YOUR ASSIGNMENT: Out of the records below, copy all lines in which the word "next" occurs.
##### PROVIDED MATERIAL
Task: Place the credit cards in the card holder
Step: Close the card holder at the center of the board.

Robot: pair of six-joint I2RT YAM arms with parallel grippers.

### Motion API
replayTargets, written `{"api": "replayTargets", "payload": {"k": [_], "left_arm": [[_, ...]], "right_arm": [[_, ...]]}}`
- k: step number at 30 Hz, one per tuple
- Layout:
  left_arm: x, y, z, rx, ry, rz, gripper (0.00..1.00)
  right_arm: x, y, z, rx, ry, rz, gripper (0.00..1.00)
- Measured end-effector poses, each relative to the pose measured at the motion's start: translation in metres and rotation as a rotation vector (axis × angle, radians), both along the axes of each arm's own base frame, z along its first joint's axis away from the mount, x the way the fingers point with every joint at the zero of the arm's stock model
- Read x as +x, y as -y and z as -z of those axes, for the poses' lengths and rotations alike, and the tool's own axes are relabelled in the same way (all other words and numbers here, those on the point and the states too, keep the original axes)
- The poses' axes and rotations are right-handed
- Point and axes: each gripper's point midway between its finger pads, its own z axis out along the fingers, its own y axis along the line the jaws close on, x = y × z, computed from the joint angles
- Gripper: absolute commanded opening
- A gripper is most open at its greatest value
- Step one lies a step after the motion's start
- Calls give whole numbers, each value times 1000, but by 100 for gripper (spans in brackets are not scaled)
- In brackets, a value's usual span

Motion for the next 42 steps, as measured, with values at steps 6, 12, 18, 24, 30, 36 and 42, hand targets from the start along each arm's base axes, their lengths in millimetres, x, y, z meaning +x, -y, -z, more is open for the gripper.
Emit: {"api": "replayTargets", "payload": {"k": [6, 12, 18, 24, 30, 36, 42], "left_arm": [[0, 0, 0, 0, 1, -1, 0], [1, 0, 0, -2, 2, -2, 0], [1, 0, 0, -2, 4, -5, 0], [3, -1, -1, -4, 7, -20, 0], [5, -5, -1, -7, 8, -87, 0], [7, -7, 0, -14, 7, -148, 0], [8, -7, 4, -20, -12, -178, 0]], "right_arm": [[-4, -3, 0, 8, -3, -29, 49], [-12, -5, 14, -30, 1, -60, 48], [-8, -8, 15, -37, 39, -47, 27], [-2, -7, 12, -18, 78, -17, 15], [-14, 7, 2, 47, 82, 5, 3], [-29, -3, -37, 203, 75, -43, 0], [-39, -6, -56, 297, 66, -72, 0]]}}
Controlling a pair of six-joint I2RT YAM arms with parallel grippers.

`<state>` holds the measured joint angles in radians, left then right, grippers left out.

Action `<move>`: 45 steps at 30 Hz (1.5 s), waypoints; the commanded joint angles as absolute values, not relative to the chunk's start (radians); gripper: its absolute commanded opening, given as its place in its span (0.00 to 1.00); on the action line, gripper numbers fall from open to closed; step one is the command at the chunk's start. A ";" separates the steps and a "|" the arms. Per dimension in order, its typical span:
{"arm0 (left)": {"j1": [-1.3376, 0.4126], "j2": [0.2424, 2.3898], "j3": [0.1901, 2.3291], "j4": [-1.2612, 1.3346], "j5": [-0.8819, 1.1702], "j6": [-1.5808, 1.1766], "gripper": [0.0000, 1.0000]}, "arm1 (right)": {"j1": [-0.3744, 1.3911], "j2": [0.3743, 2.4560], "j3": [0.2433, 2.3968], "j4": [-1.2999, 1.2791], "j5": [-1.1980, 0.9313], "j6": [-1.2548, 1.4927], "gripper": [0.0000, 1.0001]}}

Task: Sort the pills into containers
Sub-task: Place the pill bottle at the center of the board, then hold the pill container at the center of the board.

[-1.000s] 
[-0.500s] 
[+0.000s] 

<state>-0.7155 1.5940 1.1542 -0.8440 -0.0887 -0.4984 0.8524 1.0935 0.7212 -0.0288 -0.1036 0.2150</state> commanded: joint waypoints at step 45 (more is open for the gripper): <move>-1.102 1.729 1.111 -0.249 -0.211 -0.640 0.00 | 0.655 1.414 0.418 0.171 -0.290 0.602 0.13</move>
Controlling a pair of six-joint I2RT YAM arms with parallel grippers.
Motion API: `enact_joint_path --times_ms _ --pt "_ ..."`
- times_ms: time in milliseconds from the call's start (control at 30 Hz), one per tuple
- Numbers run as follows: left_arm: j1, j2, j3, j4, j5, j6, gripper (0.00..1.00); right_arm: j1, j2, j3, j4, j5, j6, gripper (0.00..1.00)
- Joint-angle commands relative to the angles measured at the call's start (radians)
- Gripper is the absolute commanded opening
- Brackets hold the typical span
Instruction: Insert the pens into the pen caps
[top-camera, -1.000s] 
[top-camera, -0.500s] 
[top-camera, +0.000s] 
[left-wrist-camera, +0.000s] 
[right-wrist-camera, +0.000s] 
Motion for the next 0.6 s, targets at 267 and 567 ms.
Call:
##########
ANSWER FOR THIS EXERCISE:
Motion for the next 42 steps, as measured, with values at steps 6, 12, 18, 24, 30, 36 and 42, hand targets from the start along each arm's base axes, their lengths in millimetres, x, y, z meaning +x, -y, -z, more is open for the gripper.
Motion for the next 0.6 s, targets at 267 and 567 ms.

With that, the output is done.